◆ **Work instructions**:
Please give the whole listing again word for word, and drop any pictures it holds.

◆ **Records provided**:
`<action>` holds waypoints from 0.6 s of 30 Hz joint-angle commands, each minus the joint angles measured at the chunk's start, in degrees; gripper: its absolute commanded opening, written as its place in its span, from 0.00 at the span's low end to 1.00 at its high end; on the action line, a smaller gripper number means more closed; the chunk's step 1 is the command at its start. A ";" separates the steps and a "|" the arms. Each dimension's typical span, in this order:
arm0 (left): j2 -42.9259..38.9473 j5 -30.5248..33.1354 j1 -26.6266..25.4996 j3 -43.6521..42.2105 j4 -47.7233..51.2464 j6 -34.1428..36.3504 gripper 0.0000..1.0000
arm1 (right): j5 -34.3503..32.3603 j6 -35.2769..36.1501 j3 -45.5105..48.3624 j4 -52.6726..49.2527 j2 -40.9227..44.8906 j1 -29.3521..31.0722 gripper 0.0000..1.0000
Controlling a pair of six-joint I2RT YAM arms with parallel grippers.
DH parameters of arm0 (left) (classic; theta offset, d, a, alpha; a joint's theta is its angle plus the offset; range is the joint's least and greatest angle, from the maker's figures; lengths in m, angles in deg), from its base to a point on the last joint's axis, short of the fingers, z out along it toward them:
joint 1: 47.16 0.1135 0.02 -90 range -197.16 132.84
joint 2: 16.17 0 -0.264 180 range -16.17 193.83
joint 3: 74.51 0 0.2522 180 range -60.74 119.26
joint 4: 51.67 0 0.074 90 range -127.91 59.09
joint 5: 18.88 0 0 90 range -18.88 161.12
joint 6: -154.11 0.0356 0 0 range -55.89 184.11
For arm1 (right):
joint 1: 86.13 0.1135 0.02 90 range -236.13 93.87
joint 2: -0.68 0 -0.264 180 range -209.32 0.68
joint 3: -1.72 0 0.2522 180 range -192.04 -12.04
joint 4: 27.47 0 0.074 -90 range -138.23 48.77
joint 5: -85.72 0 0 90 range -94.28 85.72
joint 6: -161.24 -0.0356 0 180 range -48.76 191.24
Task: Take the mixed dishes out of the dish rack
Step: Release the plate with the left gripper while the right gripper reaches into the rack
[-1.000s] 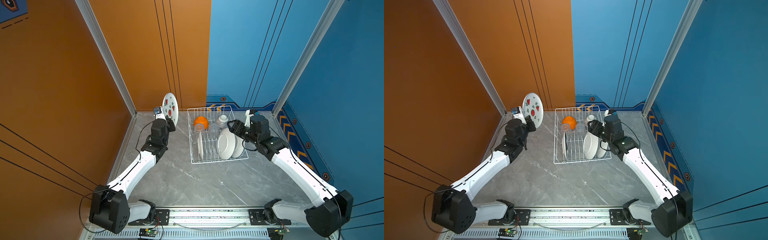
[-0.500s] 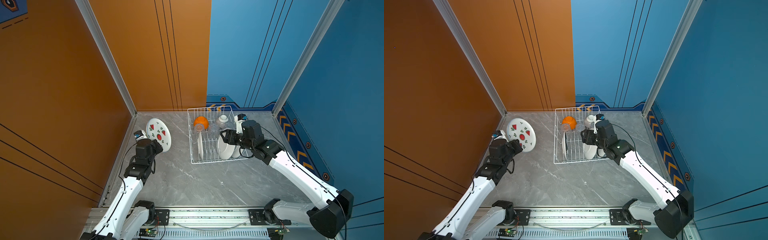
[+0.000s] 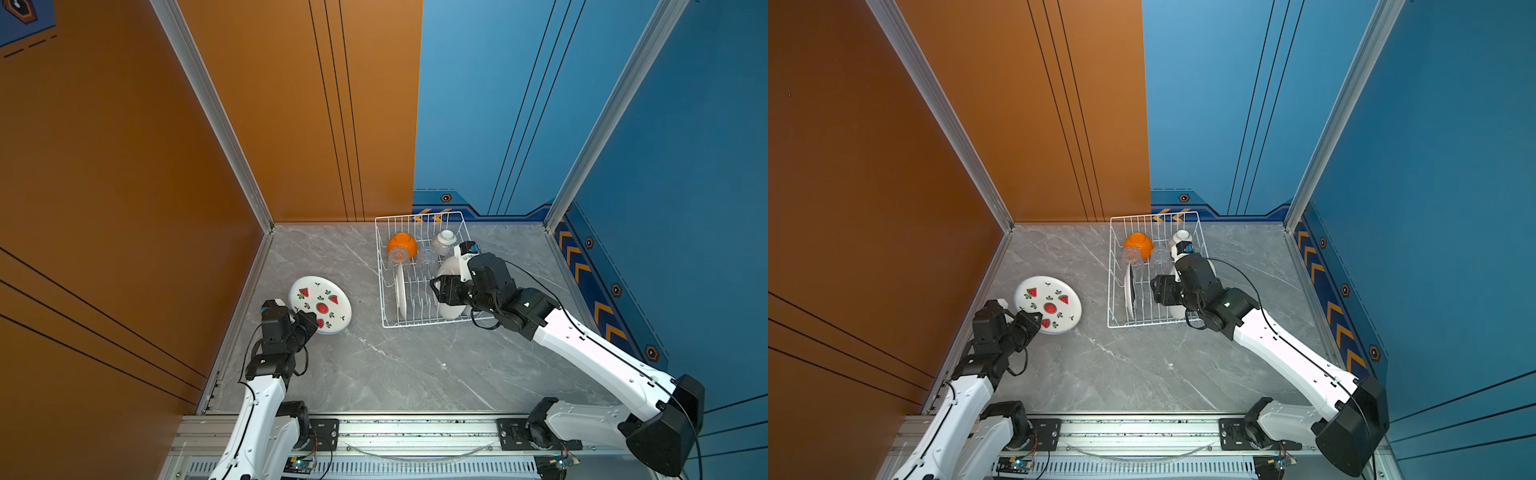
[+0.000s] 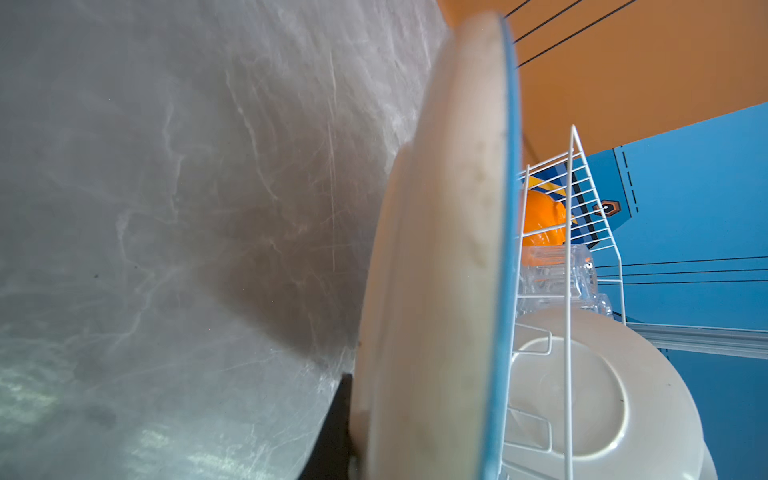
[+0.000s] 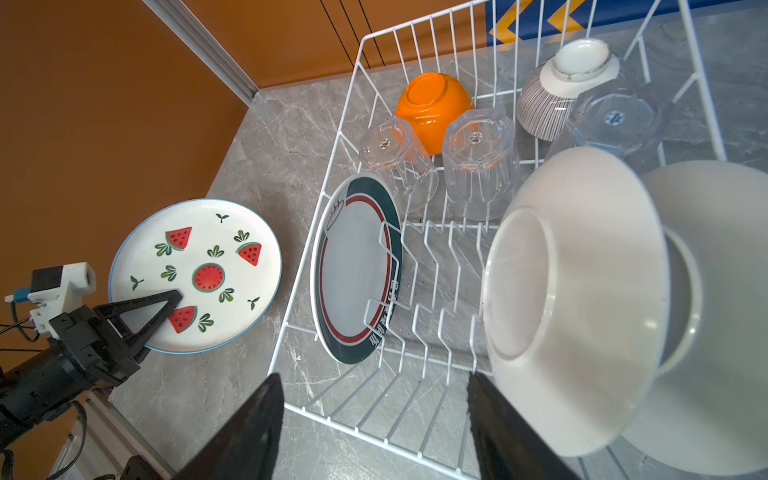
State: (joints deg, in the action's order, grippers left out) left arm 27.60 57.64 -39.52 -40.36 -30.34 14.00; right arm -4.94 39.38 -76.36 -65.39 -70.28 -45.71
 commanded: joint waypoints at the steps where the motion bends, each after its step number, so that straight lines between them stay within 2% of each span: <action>1: 1.00 -6.57 1.50 -1.16 -13.39 -3.65 0.00 | -2.58 -1.36 -0.71 -2.03 -1.58 2.15 0.70; 7: 7.35 -8.52 2.93 -1.50 -17.60 -3.52 0.00 | -2.33 -2.16 -2.69 -2.03 -5.08 3.57 0.70; 13: 12.86 -7.74 3.80 -1.36 -18.69 -2.60 0.00 | -2.21 -1.52 -6.44 -2.63 -10.67 4.65 0.70; 15: 14.41 -7.83 4.14 -1.33 -18.65 -2.04 0.07 | -2.49 -0.94 -7.75 -3.03 -12.33 5.13 0.70; 18: 16.61 -7.65 4.38 -1.07 -18.73 -1.39 0.09 | -2.50 -1.18 -9.04 -3.17 -14.25 5.36 0.70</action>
State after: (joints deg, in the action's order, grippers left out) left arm 43.07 50.84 -35.61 -42.72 -45.42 10.90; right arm -6.06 38.03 -83.20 -66.70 -83.44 -40.73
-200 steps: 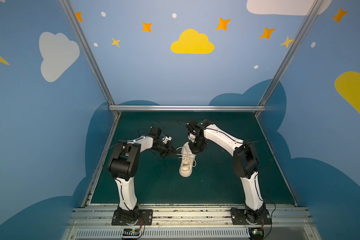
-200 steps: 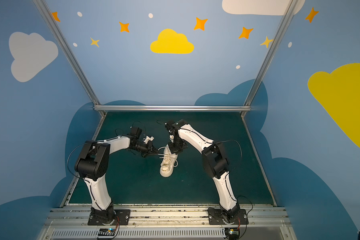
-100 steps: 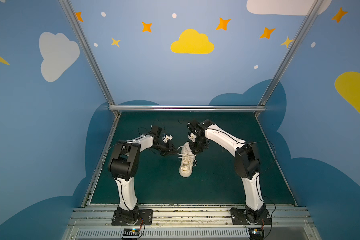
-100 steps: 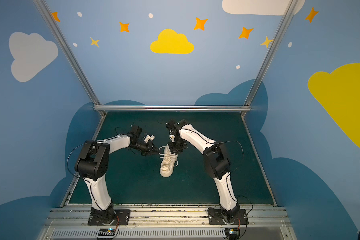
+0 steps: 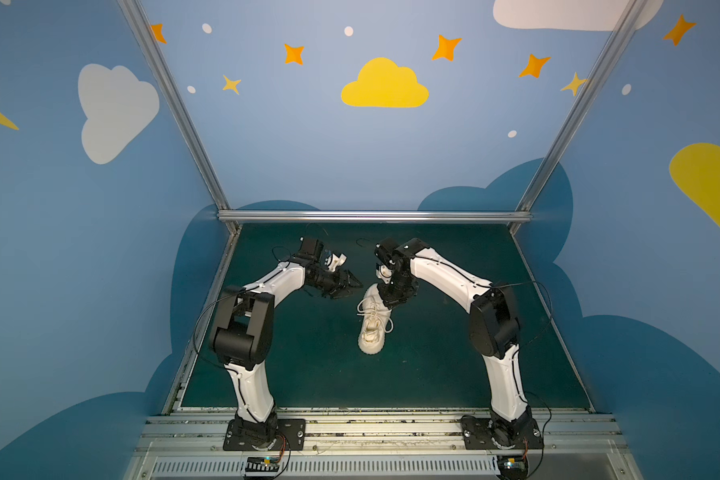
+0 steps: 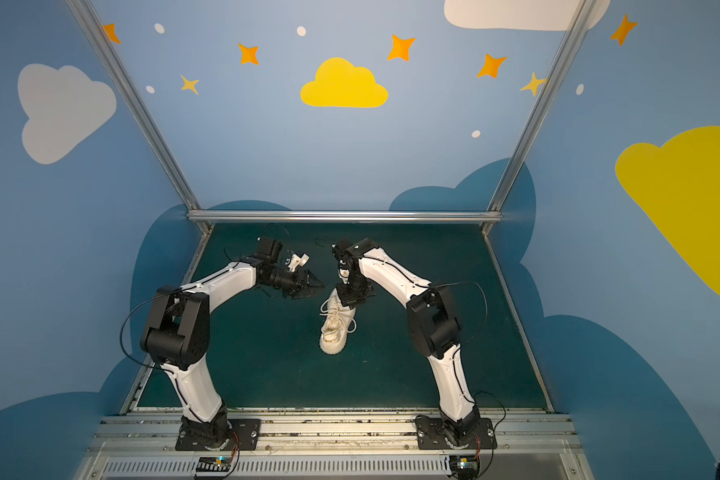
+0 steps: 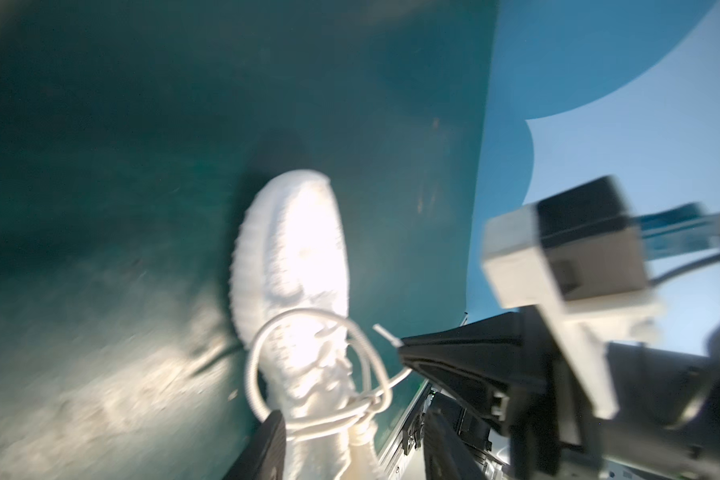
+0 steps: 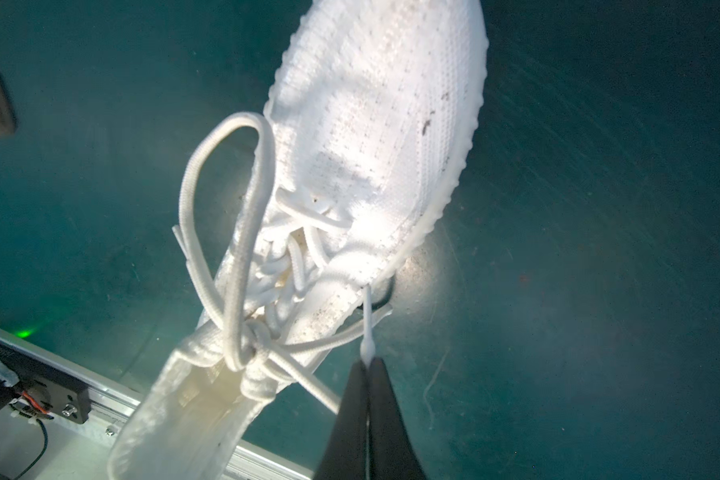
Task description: Tie the shoes
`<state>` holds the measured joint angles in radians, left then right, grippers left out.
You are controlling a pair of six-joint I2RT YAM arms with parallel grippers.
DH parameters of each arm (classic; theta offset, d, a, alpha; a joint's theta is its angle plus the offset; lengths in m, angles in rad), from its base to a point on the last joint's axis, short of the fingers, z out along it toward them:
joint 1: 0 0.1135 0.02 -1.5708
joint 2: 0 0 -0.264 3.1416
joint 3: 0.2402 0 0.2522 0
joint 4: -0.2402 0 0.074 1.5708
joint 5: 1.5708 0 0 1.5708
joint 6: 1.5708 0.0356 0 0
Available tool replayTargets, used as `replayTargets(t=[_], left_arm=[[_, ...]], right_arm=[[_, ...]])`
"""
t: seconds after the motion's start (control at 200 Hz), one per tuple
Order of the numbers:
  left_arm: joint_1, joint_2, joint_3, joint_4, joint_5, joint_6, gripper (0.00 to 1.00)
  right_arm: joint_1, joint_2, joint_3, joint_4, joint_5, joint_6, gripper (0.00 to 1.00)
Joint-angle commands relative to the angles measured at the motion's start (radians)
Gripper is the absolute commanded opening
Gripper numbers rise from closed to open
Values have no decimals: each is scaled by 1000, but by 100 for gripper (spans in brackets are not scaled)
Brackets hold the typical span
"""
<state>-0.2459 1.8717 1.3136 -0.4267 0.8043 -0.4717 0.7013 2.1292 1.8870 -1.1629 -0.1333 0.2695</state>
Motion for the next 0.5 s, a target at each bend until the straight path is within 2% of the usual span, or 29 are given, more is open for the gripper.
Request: replayTargets(t=[0.0,0.185,0.496], left_arm=[[-17,19,7,9,28,-21,53],[-49,62,6,76,65,-96,54],[-73,121,41,53,38,-118,55]], right_arm=[[-5,-31,8,-6,-5,-7,0],[-5,-42,-3,-3,-3,-4,0],[-4,-58,-11,6,-2,4,0]])
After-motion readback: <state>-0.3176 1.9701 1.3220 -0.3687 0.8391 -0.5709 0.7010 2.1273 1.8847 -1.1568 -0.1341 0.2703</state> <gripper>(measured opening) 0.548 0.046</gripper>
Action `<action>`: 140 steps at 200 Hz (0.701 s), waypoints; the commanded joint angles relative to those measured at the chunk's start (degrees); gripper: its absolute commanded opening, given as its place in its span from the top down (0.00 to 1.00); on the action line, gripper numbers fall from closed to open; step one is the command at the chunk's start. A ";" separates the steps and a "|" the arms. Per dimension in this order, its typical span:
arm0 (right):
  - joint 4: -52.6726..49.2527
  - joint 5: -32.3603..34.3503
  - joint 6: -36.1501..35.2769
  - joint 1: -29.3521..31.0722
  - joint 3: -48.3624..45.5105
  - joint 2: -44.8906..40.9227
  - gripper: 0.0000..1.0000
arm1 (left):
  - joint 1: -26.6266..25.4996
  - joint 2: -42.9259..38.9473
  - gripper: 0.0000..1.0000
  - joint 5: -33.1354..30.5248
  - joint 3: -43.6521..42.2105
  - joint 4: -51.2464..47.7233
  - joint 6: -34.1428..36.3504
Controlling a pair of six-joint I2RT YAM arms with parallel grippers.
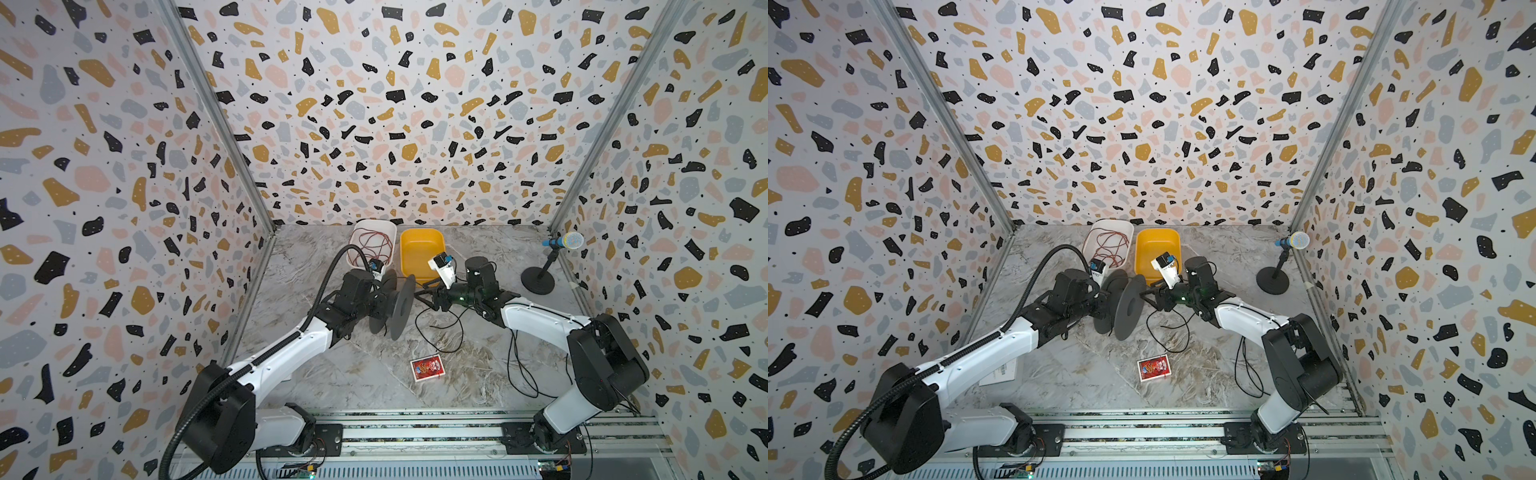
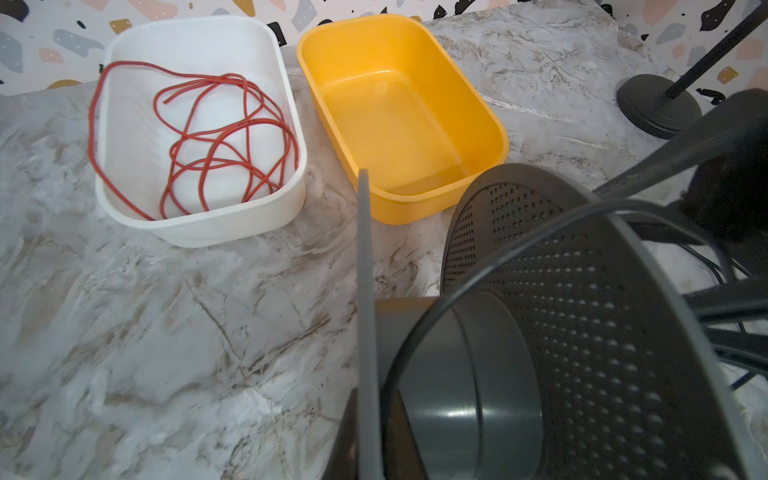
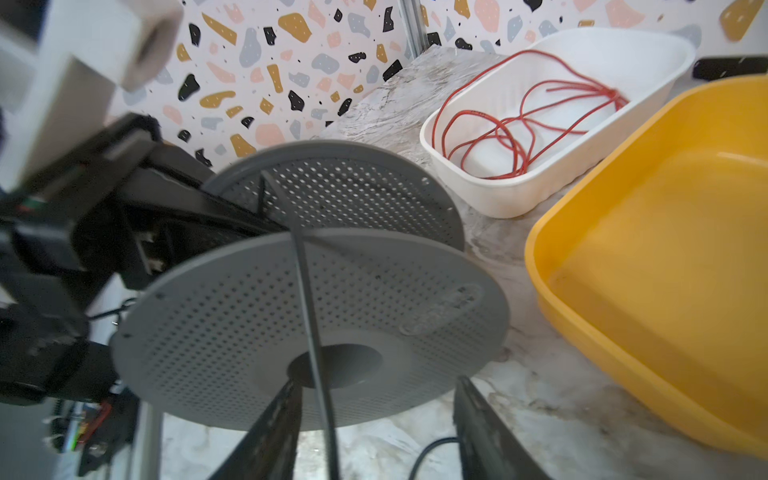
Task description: Wrap the cables
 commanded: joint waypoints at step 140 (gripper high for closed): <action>-2.42 34.92 3.90 10.50 -5.04 -15.65 0.01 | 1.71 -9.41 1.00 2.99 1.58 -0.18 -7.52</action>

◆ **Answer to the problem**:
`<action>` holds waypoints from 0.6 s of 30 Hz joint-angle commands, each minus the joint angles measured at the chunk's start, in degrees; gripper: its absolute commanded opening, written as its place in its span, from 0.00 at the span's low end to 1.00 at its high end; on the action line, a smaller gripper number means more closed; the chunk's step 1 is the command at its start. A ";" separates the steps and a "|" the arms. Each dimension's typical span, in this order:
arm0 (left): j2 -42.9259..38.9473 j5 -30.5248..33.1354 j1 -26.6266..25.4996 j3 -43.6521..42.2105 j4 -47.7233..51.2464 j6 -34.1428..36.3504 gripper 0.0000..1.0000
arm1 (right): j5 -34.3503..32.3603 j6 -35.2769..36.1501 j3 -45.5105..48.3624 j4 -52.6726..49.2527 j2 -40.9227..44.8906 j1 -29.3521..31.0722 gripper 0.0000..1.0000
Controlling a pair of six-joint I2RT YAM arms with parallel grippers.
DH parameters of arm0 (left) (classic; theta offset, d, a, alpha; a joint's theta is its angle plus the offset; range is the joint's least and greatest angle, from the maker's figures; lengths in m, angles in deg), from its base to a point on the last joint's axis, short of the fingers, z out along it toward them:
joint 1: 47.16 0.1135 0.02 -90 range -197.16 132.84
joint 2: 16.17 0 -0.264 180 range -16.17 193.83
joint 3: 74.51 0 0.2522 180 range -60.74 119.26
joint 4: 51.67 0 0.074 90 range -127.91 59.09
joint 5: 18.88 0 0 90 range -18.88 161.12
joint 6: -154.11 0.0356 0 0 range -55.89 184.11
For arm1 (right):
joint 1: 86.13 0.1135 0.02 90 range -236.13 93.87
joint 2: -0.68 0 -0.264 180 range -209.32 0.68
joint 3: -1.72 0 0.2522 180 range -192.04 -12.04
joint 4: 27.47 0 0.074 -90 range -138.23 48.77
joint 5: -85.72 0 0 90 range -94.28 85.72
joint 6: -161.24 -0.0356 0 180 range -48.76 191.24
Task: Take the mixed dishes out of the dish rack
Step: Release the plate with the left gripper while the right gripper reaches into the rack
[-1.000s] 
[-0.500s] 
[+0.000s] 
[+0.000s] 
[+0.000s] 
State: (joints deg, in the action's order, grippers left out) left arm 27.60 57.64 -39.52 -40.36 -30.34 14.00; right arm -4.94 39.38 -76.36 -65.39 -70.28 -45.71
 commanded: joint waypoints at the steps where the motion bends, each after its step number, so that straight lines between them stay within 2% of each span: <action>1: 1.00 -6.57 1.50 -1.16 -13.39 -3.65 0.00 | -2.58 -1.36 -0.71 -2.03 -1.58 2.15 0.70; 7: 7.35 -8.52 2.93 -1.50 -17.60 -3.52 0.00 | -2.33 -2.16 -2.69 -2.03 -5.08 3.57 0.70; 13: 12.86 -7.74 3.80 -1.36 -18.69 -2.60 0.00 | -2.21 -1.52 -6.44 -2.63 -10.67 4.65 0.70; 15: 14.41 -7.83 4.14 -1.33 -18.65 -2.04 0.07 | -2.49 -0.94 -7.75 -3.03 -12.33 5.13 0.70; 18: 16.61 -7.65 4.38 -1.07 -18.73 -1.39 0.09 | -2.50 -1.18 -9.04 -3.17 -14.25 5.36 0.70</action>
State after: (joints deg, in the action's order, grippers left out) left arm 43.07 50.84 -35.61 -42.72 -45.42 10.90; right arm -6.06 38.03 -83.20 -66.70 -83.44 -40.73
-200 steps: 
-200 steps: 
-100 steps: 
-100 steps: 
+0 steps: 
+0 steps: 
+0 steps: 
+0 steps: 
Task description: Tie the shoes
`<state>` holds the measured joint angles in radians, left then right, grippers left out.
You are controlling a pair of six-joint I2RT YAM arms with parallel grippers.
DH parameters of each arm (classic; theta offset, d, a, alpha; a joint's theta is its angle plus the offset; lengths in m, angles in rad), from its base to a point on the last joint's axis, short of the fingers, z out along it toward them:
joint 1: 0 0.1135 0.02 -1.5708
joint 2: 0 0 -0.264 3.1416
joint 3: 0.2402 0 0.2522 0
joint 4: -0.2402 0 0.074 1.5708
joint 5: 1.5708 0 0 1.5708
joint 6: 1.5708 0.0356 0 0
Available tool replayTargets, used as `replayTargets(t=[_], left_arm=[[_, ...]], right_arm=[[_, ...]])`
"""
t: seconds after the motion's start (control at 200 Hz), one per tuple
Order of the numbers:
  left_arm: joint_1, joint_2, joint_3, joint_4, joint_5, joint_6, gripper (0.00 to 1.00)
  right_arm: joint_1, joint_2, joint_3, joint_4, joint_5, joint_6, gripper (0.00 to 1.00)
Joint-angle commands relative to the angles measured at the motion's start (radians)
Gripper is the absolute commanded opening
Gripper numbers rise from closed to open
Values have no decimals: each is scaled by 1000, but by 100 for gripper (spans in brackets are not scaled)
Brackets hold the typical span
"""
<state>-0.2459 1.8717 1.3136 -0.4267 0.8043 -0.4717 0.7013 2.1292 1.8870 -1.1629 -0.1333 0.2695</state>
Motion for the next 0.5 s, a target at each bend until the straight path is within 2% of the usual span, or 29 are given, more is open for the gripper.
Request: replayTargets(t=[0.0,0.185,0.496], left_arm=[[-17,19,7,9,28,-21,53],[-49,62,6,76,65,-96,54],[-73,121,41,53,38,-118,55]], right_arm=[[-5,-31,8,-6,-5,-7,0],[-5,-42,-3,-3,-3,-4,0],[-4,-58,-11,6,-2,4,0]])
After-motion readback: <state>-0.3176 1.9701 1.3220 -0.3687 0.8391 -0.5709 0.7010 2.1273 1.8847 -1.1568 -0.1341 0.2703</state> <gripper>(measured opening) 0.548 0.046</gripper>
Action `<action>`: 140 steps at 200 Hz (0.701 s), waypoints; the commanded joint angles relative to those measured at the chunk's start (degrees); gripper: its absolute commanded opening, given as its place in its span from the top down (0.00 to 1.00); on the action line, gripper numbers fall from closed to open; step one is the command at the chunk's start. A ";" separates the steps and a "|" the arms. Per dimension in this order, its typical span:
arm0 (right):
  - joint 4: -52.6726..49.2527
  - joint 5: -32.3603..34.3503
  - joint 6: -36.1501..35.2769
  - joint 1: -29.3521..31.0722
  - joint 3: -48.3624..45.5105
  - joint 2: -44.8906..40.9227
  - gripper: 0.0000..1.0000
arm1 (left):
  - joint 1: -26.6266..25.4996
  - joint 2: -42.9259..38.9473
  - gripper: 0.0000..1.0000
  - joint 5: -33.1354..30.5248
  - joint 3: -43.6521..42.2105
  - joint 4: -51.2464..47.7233
  - joint 6: -34.1428..36.3504
Controlling a pair of six-joint I2RT YAM arms with parallel grippers.
Task description: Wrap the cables
 commanded: joint waypoints at step 140 (gripper high for closed): <action>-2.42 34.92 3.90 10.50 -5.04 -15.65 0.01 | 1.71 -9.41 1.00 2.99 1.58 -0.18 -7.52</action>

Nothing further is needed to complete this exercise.